I primi accertamenti vengono effettuati su Nardinocchi, poi prosciolto al termine delle indagini, e su un 52enne fotografo freelance con il quale la donna aveva avuto una relazione, Vittorio Biffani. Entrambi i sospettati vengono sottoposti all’esame dello stub, teso a rilevare tracce di polvere da sparo sulle loro mani. Tutti e due risulteranno positivi al test, ma quelle tracce sono assolutamente giustificabili per entrambi gli uomini e nulla hanno a che vedere con il delitto.
Biffani viene rinviato a giudizio il 1 dicembre 1995 con l’accusa di aver commesso l’omicidio perché la Di Veroli, con la quale aveva anche un debito di 42 milioni di lire, non avrebbe voluto rassegnarsi alla fine della loro relazione. Assolto in tutti e tre i gradi di giudizio (in Cassazione nel 2000), il fotografo è morto il 4 luglio 2003.
Nel calderone di un’inchiesta figlia di molti errori finisce anche la moglie del fotografo, Aleandra Sarrocco. La donna viene raggiunta da un avviso di garanzia per i reati di tentata estorsione e minacce. L’ ipotesi è che la moglie tradita abbia tentato di estorcere ad Antonella dei soldi, minacciandola di rendere pubblica la sua relazione con il marito Vittorio. Ma la donna nega ogni addebito e, anche in questo caso, si risolve tutto in una bolla di sapone.
La commercialista uccisa sarebbe stata coinvolta in storie di usura e, quindi, vittima di un killer mandato dalla criminalità organizzata perché non avrebbe rispettato i patti. Antonella Di Veroli avrebbe riscosso percentuali sui crediti da una banda di strozzini. I registri con i movimenti di cassa della banda sarebbero stati custoditi in casa della Di Veroli da dove sarebbero scomparsi dopo il delitto, portati via dall'assassino. Ad affermarlo sarebbe stato, all’epoca del processo di primo grado, un usuraio pentito.
Un altro elemento da approfondire potrebbe essere l'acquisto di un immobile da parte della Di Veroli, che venne uccisa pochi giorni prima di andare all'appuntamento già fissato con il notaio per la firma del rogito. La donna avrebbe dovuto versare 186 milioni in contanti per acquistare l'appartamento sotto il suo, da adibire a studio professionale, e non disponeva di una simile somma: aveva fatto un’improvvisa richiesta di denaro alla persona sbagliata e per questo motivo c’ha rimesso la vita?
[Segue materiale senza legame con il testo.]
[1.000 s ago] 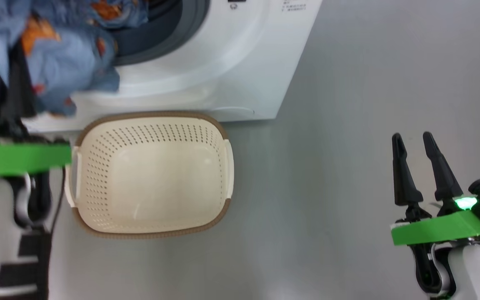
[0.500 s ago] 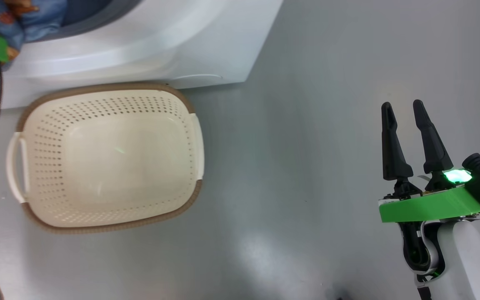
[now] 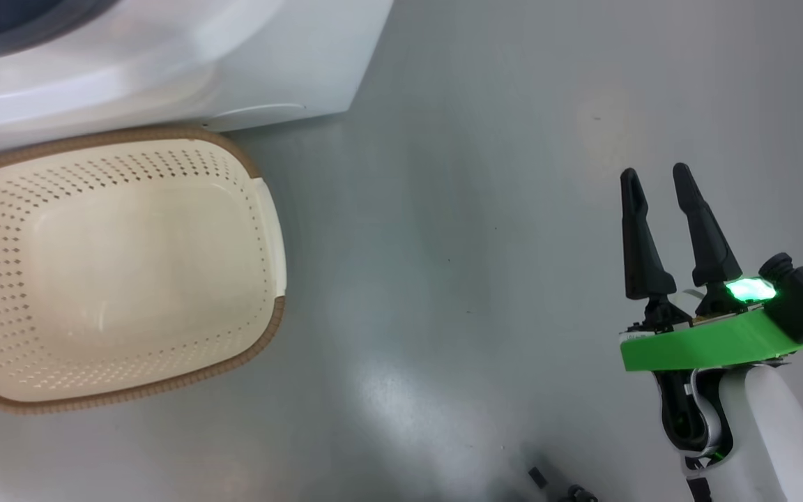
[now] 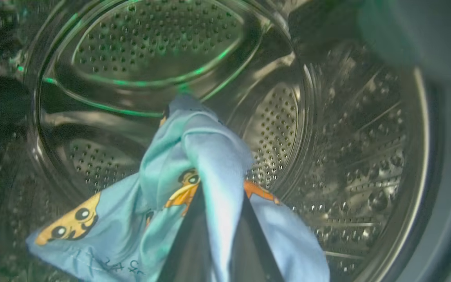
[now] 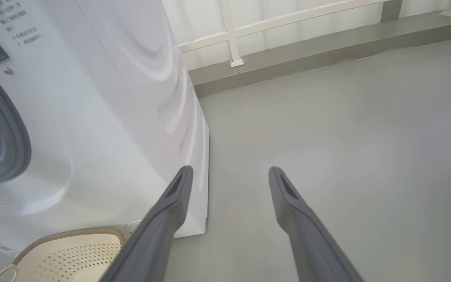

Molti i punti oscuri su cui gli inquirenti non sono riusciti a far luce. Ad esempio, di chi erano i capelli trovati sul letto della commercialista? Di sicuro non di Biffani, come chiarito dal test del Dna appositamente disposto dalla Corte d'Assise. Nessuno, poi, ha mai capito come mai Nardinocchi, quando il corpo di Antonella Di Veroli non era ancora stato trovato, disse a un suo amico poliziotto, durante un sopralluogo nella casa di via Oliva, di cercare dei bossoli sotto il letto della vittima. Le impronte digitali trovate sull’armadio in cui il cadavere è stato sigillato non appartengono ai due principali indagati, così come non sono riconducibili a loro neppure le impronte rilevate su una tazzina da caffè trovata nella casa della vittima. Infine, la presenza di graffi sulle braccia e sulle caviglie della commercialista farebbe pensare che il corpo sia stato trascinato da almeno due persone.